Another strategy: Take a hint from what’s working for other creators. “Scrolling through reels or TikTok, try to pull inspiration from what’s trending. What are we seeing on repeat? What are we hearing on repeat?” says Gallagher. “Take those ideas, even if they’re not in your niche, and see how you can make it about home design. You just have to think outside the box a little.” A recent example included her taking the “Bye or Buy” trend from the fashion side of TikTok—in which users review products while shopping—and applying it to antique furniture found in a liquidation store.
A mix of curated and off the cuff
Roughly half of the interior stylist’s content is the result of careful planning: work-in-progress montages created during the installation process, before-and-afters, and carefully edited clips that focus on the details of a new design. The rest is decidedly less so—a full embrace of the latest flash-in-the-pan TikTok memes and trending audio. For Gallagher, that balance is an intentional answer to the unpredictability of a post’s performance across different platforms.

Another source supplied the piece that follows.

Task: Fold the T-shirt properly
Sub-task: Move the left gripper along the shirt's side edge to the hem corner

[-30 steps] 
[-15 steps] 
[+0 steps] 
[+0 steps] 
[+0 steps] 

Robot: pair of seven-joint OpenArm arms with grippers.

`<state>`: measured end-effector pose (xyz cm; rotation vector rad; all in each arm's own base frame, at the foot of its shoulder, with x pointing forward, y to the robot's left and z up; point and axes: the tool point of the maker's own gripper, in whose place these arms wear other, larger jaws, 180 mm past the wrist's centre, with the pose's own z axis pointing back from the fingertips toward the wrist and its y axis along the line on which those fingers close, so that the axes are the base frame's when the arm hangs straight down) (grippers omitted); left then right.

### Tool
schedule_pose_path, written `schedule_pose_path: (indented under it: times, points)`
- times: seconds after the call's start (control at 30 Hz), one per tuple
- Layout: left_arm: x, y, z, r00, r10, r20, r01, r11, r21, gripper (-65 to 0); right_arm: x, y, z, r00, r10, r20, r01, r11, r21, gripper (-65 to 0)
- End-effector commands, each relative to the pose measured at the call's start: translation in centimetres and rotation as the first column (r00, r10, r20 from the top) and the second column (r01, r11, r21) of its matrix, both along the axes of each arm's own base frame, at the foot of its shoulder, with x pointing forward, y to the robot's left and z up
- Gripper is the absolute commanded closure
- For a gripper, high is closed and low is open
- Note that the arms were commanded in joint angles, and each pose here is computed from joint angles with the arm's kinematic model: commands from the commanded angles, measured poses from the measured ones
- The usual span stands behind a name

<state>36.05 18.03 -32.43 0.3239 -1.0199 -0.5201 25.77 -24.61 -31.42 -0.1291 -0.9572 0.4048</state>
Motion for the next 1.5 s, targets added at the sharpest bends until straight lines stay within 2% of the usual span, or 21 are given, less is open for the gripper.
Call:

“Sometimes I’m super organized and I’m planning for weeks before I record, like, ‘I’m going to record this, it’s going to be this song, and this is what it’s going to say,’” she says. “Other times it’s just kind of thrown together. It’s kind of funny—the videos that are thrown together are often the videos that end up blowing up.”
In general, she has found that the mix has broadened her appeal to brands. Some prefer content that’s carefully edited and scripted, like a commercial, while others don’t mind if partnered posts feel more organic and off the cuff.
Gallagher takes a similar approach to production: After shooting with her iPhone, she typically opts to use the InShot app for editing—though if it's a quick fix, she’ll get the job done with TikTok’s in-app editing tools. She’s heard from some content creators that the algorithm boosts videos that are edited on the app, and while she hasn’t personally seen much of a difference, she feels it’s worth mixing it up if the editing lift is light. “These are things that as content creators people say you should try, because none of us truly understand the algorithm,” she says. “I don’t live and die by it, but if it means editing a video that’s only 10 seconds long inside the app, then that’s what I’ll do.”